## TASK PROMPT
Your answer should be the lines below from the one holding "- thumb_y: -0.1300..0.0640" through the one holding "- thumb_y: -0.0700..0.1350", copied exactly and with nothing else.

## RAW DATA

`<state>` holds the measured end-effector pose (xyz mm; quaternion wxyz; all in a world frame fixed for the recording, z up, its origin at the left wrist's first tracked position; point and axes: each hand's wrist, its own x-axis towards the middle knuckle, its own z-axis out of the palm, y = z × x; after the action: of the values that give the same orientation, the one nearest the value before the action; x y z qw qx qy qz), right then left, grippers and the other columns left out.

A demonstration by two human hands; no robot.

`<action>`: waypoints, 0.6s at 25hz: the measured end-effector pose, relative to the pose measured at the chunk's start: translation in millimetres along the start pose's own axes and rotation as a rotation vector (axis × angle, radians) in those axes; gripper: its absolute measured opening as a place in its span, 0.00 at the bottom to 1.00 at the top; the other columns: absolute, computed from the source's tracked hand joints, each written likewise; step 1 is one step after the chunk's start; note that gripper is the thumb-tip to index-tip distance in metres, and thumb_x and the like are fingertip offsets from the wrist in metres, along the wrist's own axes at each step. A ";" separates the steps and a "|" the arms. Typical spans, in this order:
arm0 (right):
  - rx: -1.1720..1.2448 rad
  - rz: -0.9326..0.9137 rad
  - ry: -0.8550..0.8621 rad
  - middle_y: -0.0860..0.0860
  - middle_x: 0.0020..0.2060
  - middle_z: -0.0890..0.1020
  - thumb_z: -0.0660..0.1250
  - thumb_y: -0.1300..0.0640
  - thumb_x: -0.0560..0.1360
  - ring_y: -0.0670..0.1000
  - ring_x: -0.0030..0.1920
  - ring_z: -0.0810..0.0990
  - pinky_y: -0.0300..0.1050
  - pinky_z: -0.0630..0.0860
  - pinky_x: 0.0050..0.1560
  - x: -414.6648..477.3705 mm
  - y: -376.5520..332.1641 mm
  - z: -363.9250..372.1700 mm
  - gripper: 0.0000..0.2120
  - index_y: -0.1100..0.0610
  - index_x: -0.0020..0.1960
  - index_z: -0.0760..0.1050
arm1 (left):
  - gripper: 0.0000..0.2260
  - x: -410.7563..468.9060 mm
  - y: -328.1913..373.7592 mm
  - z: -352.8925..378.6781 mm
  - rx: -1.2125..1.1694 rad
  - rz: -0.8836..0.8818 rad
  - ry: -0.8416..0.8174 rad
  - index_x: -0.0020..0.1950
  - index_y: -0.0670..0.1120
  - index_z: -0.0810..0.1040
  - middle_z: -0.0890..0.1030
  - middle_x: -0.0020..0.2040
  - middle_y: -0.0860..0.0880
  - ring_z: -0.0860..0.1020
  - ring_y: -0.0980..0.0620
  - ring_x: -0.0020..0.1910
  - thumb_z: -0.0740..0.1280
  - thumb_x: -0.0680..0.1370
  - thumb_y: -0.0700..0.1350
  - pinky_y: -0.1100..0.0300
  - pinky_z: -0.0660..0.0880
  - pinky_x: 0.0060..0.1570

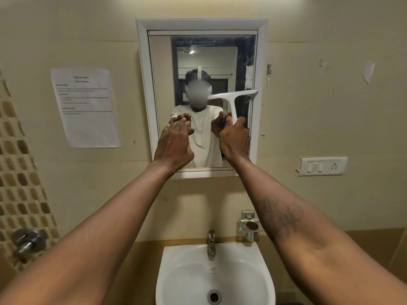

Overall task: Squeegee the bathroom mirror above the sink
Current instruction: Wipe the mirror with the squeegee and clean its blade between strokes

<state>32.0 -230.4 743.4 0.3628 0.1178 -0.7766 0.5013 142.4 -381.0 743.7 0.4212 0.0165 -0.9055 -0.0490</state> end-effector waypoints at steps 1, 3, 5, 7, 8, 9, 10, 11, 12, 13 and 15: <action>0.003 0.008 -0.012 0.53 0.42 0.76 0.53 0.43 0.86 0.55 0.38 0.74 0.46 0.66 0.32 -0.2 3.4 2.7 0.17 0.56 0.56 0.66 | 0.29 2.2 -0.5 2.1 -0.002 0.001 -0.001 0.75 0.41 0.69 0.73 0.74 0.41 0.69 0.43 0.75 0.67 0.72 0.37 0.47 0.64 0.78; -0.002 0.024 -0.045 0.55 0.44 0.78 0.53 0.43 0.86 0.57 0.41 0.77 0.49 0.71 0.37 -5.7 10.5 8.6 0.18 0.58 0.60 0.67 | 0.28 2.6 -0.9 6.9 -0.010 0.001 -0.002 0.74 0.41 0.70 0.74 0.73 0.42 0.71 0.43 0.74 0.67 0.72 0.36 0.46 0.65 0.76; -0.008 0.037 -0.065 0.55 0.44 0.78 0.53 0.43 0.86 0.58 0.41 0.78 0.50 0.71 0.37 -13.0 16.4 13.3 0.19 0.58 0.62 0.67 | 0.29 -0.4 1.0 12.7 -0.014 -0.002 -0.006 0.74 0.40 0.70 0.73 0.74 0.40 0.69 0.42 0.75 0.67 0.72 0.36 0.47 0.64 0.77; 0.002 0.056 -0.072 0.55 0.43 0.77 0.54 0.43 0.85 0.58 0.41 0.78 0.49 0.70 0.37 -21.3 22.7 17.9 0.18 0.58 0.62 0.67 | 0.30 -4.5 2.3 17.6 -0.017 -0.002 -0.027 0.75 0.39 0.69 0.71 0.75 0.40 0.67 0.43 0.77 0.66 0.73 0.36 0.47 0.62 0.78; 0.008 0.063 -0.079 0.54 0.43 0.77 0.54 0.44 0.85 0.58 0.40 0.78 0.48 0.69 0.36 -26.2 26.9 20.4 0.17 0.58 0.61 0.68 | 0.30 -6.4 2.7 19.7 -0.020 -0.002 -0.037 0.76 0.39 0.68 0.71 0.76 0.41 0.67 0.44 0.77 0.66 0.73 0.36 0.47 0.62 0.78; 0.012 0.070 -0.083 0.53 0.41 0.76 0.54 0.44 0.85 0.57 0.40 0.78 0.47 0.68 0.34 -32.1 32.0 23.3 0.17 0.57 0.60 0.68 | 0.30 -8.2 3.2 21.6 -0.023 -0.001 -0.044 0.76 0.39 0.68 0.71 0.76 0.41 0.67 0.44 0.77 0.66 0.73 0.36 0.47 0.63 0.78; 0.011 0.079 -0.081 0.51 0.40 0.75 0.55 0.44 0.85 0.57 0.39 0.78 0.46 0.67 0.33 -38.9 37.8 26.2 0.16 0.57 0.59 0.68 | 0.30 -9.8 3.4 23.2 -0.023 0.002 -0.049 0.76 0.40 0.68 0.71 0.76 0.41 0.68 0.44 0.77 0.66 0.73 0.37 0.47 0.63 0.77; 0.003 0.091 -0.077 0.51 0.39 0.74 0.55 0.44 0.85 0.58 0.38 0.78 0.45 0.67 0.32 -46.4 44.1 28.8 0.16 0.57 0.59 0.68 | 0.30 -11.3 2.8 24.7 -0.022 0.004 -0.052 0.76 0.40 0.68 0.71 0.76 0.41 0.68 0.44 0.76 0.66 0.73 0.37 0.46 0.63 0.77; -0.010 0.105 -0.077 0.52 0.39 0.75 0.55 0.44 0.85 0.59 0.38 0.77 0.46 0.67 0.32 -54.0 50.4 31.3 0.16 0.57 0.58 0.68 | 0.30 -12.9 1.9 25.9 -0.019 0.006 -0.054 0.76 0.40 0.69 0.72 0.75 0.41 0.68 0.43 0.76 0.66 0.73 0.37 0.46 0.64 0.77; -0.021 0.119 -0.083 0.55 0.40 0.77 0.55 0.44 0.85 0.61 0.39 0.78 0.48 0.69 0.34 -61.4 56.6 33.4 0.16 0.57 0.56 0.68 | 0.30 -14.8 0.8 26.8 -0.015 0.008 -0.055 0.75 0.40 0.69 0.72 0.75 0.41 0.68 0.43 0.76 0.66 0.73 0.37 0.46 0.64 0.77; -0.035 0.141 -0.100 0.58 0.41 0.79 0.56 0.44 0.84 0.63 0.40 0.79 0.51 0.72 0.35 -74.6 67.5 36.1 0.15 0.56 0.54 0.67 | 0.28 -19.5 -0.6 28.7 -0.012 0.007 -0.053 0.74 0.39 0.70 0.72 0.75 0.40 0.69 0.42 0.76 0.66 0.72 0.36 0.46 0.64 0.77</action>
<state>32.0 -243.4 637.3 0.2895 0.0812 -0.8087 0.5056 133.0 -378.1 710.5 0.3971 0.0092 -0.9162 -0.0534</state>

## RESPONSE TO THIS TASK
  - thumb_y: -0.1300..0.0640
  - thumb_x: -0.0560..0.1360
  - ring_y: -0.0670..0.1000
  - ring_x: -0.0030..0.1920
  - ring_z: -0.0810..0.0990
  - pinky_y: -0.0300..0.1050
  - pinky_z: -0.0630..0.0860
  - pinky_x: 0.0050..0.1560
  - x: -414.6648..477.3705 mm
  - y: -376.5520..332.1641 mm
  - z: -363.9250..372.1700 mm
  - gripper: 0.0000..0.2120
  - index_y: -0.1100..0.0610
  - index_x: -0.0020..0.1960
  - index_z: -0.0760..0.1050
arm1 (left):
  - gripper: 0.0000..0.2260
  - x: -410.7563..468.9060 mm
  - y: -328.1913..373.7592 mm
  - z: -352.8925..378.6781 mm
  - rx: -1.2125..1.1694 rad
  - rz: -0.8836..0.8818 rad
  - ry: -0.8416..0.8174 rad
  - index_x: -0.0020..0.1950
  - index_y: -0.0670..0.1120
  - index_z: -0.0810..0.1040
  - middle_z: -0.0890..0.1030
  - middle_x: -0.0020..0.2040
  - middle_y: -0.0860..0.0880
  - ring_z: -0.0860..0.1020
  - ring_y: -0.0980..0.0620
  - ring_x: -0.0020..0.1910
  - thumb_z: -0.0740..0.1280
  - thumb_x: -0.0680..0.1370
  - thumb_y: -0.0700..0.1350

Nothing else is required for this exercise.